Transmetropolitan MP3

Warren Ellis, author (Transmetropolitan, Global Frequency, Authority), pop-culture pundit and increasingly ubiquitous web presence, has been threatening for some time to release a spoken-word CD, in collaboration with Scott Lamb, programmer and leader of the goth-rock quartet Deathboy. A taste of what such a beast might resemble, “Revolution” (MP3 file here), was uploaded onto Ellis’ diepunyhumans.com website yesterday at 6:48PM London time, according to the blog’s index. He describes it as “a futurephoned rant by me folded into an apocalyptic piece of EBM” — “electronic body music” that is, four-the-floor dance-stuff. It’s housey track of retro techno, with Ellis’ voice laying down misanthropy by the yard: “You know who the scariest animal in the world is? Us. Because there are six billion of us, we are capable of anything, and we do as we are told.” And: “Human beings are scary because we are too stupid to live.”

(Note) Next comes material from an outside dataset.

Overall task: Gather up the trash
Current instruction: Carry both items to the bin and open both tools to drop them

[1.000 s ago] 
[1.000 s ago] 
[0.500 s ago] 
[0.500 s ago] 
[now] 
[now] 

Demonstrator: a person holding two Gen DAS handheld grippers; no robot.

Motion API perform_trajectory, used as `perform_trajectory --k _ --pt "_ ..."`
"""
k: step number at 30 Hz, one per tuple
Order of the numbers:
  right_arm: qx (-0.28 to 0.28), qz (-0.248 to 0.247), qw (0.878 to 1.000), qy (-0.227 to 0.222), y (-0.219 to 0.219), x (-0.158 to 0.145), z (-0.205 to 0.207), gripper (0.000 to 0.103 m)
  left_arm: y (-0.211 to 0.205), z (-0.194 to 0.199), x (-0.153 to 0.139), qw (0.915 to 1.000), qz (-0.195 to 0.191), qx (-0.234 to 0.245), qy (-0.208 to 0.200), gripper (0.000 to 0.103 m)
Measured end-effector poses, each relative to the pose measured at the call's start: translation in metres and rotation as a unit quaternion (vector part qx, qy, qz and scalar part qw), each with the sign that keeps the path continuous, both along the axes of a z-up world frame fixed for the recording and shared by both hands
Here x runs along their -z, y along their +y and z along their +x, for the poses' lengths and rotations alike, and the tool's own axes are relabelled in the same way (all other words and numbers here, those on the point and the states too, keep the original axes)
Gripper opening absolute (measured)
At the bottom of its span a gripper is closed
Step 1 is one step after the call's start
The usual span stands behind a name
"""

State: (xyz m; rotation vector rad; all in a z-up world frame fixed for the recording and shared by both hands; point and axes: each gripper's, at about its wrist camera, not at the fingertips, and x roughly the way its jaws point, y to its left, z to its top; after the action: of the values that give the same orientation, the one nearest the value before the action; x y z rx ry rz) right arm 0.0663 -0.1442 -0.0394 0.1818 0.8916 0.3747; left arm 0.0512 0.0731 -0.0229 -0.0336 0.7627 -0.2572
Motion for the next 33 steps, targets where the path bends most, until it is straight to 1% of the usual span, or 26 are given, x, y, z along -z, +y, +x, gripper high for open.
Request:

All in all, more interesting is the scenario that led up to “Revolution,” in Ellis’ words: “The silly bastard literally just MMSed me at 1.30 in the morning asking me to record a ranty bit on the phone and beam it over to his so he could chuck it into his cauldron of tortured computer bits. And people ask if I really need a futurephone. How else could we make mad shit on the run?” Still, it’s a promising start, suggesting he’s headed in a different direction than the audio experiments of his fellow British comic-book writers, like Alan Moore, who goes mystic on a series of CDs, including Angel Passage and Highbury Working, and Neil Gaiman, who has fiddled with the radio-drama format (Two Plays for Voices).

More on Ellis at warrenellis.com. More on Deathboy at deathboy.co.uk. You have to admire a band that lists its members as if they were Dungeons and Dragons characters, in terms of Strength, Constitution, Dexterity, etc. How about Bitrate and Memory Cache?